Write out exactly the lines of the entries below from the one holding "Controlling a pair" to the one holding "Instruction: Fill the", inclusive, and leave out all other lines.
--- The records ---
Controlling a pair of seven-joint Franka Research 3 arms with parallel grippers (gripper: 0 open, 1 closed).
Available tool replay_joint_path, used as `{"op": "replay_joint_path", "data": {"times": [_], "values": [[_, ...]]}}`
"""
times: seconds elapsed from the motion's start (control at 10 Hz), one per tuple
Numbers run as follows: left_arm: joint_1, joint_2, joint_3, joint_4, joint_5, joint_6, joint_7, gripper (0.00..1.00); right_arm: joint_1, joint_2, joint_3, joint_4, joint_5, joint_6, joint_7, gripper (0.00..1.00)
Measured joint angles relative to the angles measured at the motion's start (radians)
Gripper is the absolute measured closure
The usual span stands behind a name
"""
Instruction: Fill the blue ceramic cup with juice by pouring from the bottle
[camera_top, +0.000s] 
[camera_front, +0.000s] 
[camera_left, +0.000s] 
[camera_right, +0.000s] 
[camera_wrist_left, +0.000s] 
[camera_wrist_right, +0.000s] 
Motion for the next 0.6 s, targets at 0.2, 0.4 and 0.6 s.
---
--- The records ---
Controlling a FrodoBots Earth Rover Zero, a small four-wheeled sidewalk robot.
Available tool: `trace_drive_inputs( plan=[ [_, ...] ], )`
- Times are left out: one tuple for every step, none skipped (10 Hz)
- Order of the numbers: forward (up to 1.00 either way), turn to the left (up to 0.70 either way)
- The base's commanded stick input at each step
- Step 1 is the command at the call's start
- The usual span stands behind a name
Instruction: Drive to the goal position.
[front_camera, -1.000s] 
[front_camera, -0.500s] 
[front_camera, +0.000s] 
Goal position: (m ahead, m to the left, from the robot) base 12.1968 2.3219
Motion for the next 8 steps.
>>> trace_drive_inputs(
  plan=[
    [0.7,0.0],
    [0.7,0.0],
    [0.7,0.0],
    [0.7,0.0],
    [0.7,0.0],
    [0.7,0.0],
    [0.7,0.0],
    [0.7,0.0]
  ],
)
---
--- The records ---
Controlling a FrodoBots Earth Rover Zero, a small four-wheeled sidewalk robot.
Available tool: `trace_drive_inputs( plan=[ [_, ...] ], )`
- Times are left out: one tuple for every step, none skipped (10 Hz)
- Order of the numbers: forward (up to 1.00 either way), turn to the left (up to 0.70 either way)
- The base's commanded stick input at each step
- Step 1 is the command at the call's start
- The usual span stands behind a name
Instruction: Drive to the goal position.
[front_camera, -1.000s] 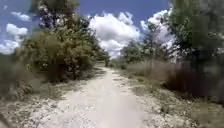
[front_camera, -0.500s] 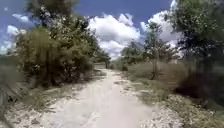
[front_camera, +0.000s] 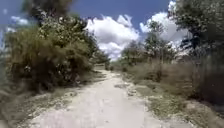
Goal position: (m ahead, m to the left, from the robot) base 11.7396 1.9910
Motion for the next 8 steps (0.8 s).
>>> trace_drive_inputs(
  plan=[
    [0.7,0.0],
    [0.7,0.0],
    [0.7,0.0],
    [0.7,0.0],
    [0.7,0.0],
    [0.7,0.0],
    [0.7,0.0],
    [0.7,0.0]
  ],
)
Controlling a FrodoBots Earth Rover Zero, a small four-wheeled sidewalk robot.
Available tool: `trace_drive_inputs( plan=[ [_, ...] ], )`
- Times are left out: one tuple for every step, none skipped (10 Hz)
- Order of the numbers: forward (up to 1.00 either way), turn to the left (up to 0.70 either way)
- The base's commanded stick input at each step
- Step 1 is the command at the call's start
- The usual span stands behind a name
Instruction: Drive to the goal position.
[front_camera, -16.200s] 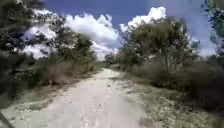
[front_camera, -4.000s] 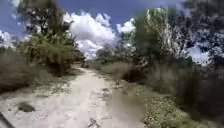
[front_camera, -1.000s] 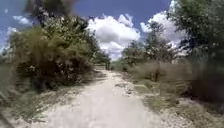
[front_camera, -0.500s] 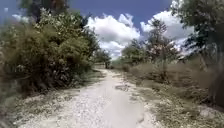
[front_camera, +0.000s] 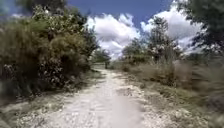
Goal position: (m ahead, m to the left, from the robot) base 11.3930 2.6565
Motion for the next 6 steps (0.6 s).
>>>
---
• Answer space:
Controlling a pair of seven-joint Franka Research 3 arms with parallel grippers (gripper: 0 open, 1 closed).
Available tool replay_joint_path, used as `{"op": "replay_joint_path", "data": {"times": [_], "values": [[_, ...]]}}`
"""
times: seconds elapsed from the motion's start (control at 10 Hz), one per tuple
Numbers run as follows: left_arm: joint_1, joint_2, joint_3, joint_4, joint_5, joint_6, joint_7, gripper (0.00..1.00); right_arm: joint_1, joint_2, joint_3, joint_4, joint_5, joint_6, joint_7, gripper (0.00..1.00)
Measured joint angles relative to the angles measured at the motion's start (radians)
Gripper is the absolute measured closure
The usual span stands behind a name
"""
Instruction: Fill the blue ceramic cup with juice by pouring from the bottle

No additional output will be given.